METHODS: After informed consent all TAVI patients were included in a prospective registry. Baseline demographics and medical history were collected. Periprocedural parameters were documented. Patients were followed-up including 7-days, 30-days and annual visits. Valve performance was evaluated with transthoracic echocardiography (TTE). The current Valve Academic Research Consortium (VARC)-2 criteria were applied.

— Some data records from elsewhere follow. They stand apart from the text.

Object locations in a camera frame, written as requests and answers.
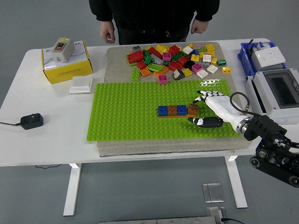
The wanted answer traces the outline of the person's left hand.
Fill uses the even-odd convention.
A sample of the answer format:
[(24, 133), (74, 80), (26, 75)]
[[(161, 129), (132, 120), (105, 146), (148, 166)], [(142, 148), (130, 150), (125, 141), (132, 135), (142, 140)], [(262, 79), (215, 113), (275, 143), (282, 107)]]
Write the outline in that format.
[(199, 21), (197, 19), (194, 19), (191, 25), (191, 34), (202, 34), (206, 31), (208, 24), (208, 21)]

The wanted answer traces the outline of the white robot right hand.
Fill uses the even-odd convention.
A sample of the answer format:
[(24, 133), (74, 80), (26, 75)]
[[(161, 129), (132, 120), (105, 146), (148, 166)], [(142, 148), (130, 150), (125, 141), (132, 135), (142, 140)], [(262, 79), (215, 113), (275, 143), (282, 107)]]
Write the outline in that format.
[(206, 105), (214, 111), (217, 115), (216, 117), (206, 117), (206, 118), (192, 118), (189, 117), (188, 120), (202, 128), (214, 128), (221, 127), (224, 122), (231, 124), (233, 129), (239, 133), (243, 134), (242, 128), (245, 124), (251, 121), (251, 117), (243, 115), (240, 112), (240, 107), (234, 108), (230, 103), (230, 97), (222, 94), (218, 91), (197, 91), (200, 94), (193, 103), (203, 101)]

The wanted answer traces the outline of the person's right hand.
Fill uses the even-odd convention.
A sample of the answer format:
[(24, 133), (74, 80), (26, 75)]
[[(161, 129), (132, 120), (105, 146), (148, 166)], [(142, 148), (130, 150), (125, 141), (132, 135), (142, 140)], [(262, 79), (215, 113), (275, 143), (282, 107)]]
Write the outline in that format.
[(112, 21), (101, 22), (100, 35), (105, 43), (115, 43), (114, 24)]

RESULTS: Between 02/2014 and 09/2016 a total of 462 patients received a TAVI procedure using TF or TAo access. The S3 was used in 73.8% (n=341) and the ER in 26.2% (n=121) cases. In 67.7% (n=313) TF access was chosen and in 32.3% (n=149) TAo access for TAVI implantation. Mean age at implantation was 81±7 years in the S3 and 82±6 years in the ER group. The S3 group included more male patients (46% vs 30.6%, p=0.0037). Preoperative EuroScore-II was 7.16±6.23 (S3) and 7.21±6.33 (ER), (p=n.s.) and further cardiovascular baseline characteristics were comparable. The 7d TTE revealed no paravalvular leakage (PVL) in more patients with the S3 valve (74.5% vs 37.2%, p<0.001). Likewise mild PVLs were less frequent in the S3 group (15.5% vs 47.1%, p<0.001) as well as moderate PVLs (0.3% vs 4.1%, p=n.s.). Severe PVL did only occur in one case (ER, 0.8%). Rate of required permanent pacemaker implantations was comparable with 13.8% (S3; n=39) vs. 13.2% (ER, n=14), (p=n.s.). Life-threatening bleeding, according VARC-2 occurred in the TF in 2.9% and in 4.7% in the ER group (p=n.s.). The 30-days mortality was acceptably low with 6.5% (S3, n=22) and 4.1% (ER, n=5), (p=n.s.).
CONCLUSIONS: Our initial results with the current TAVI valves using transfemoral or transaortic approach. The occurrence of paravalvular leakages was more likely in the ER group, whereas the rate of permanent pacemakers and 30d mortality was similar within both groups.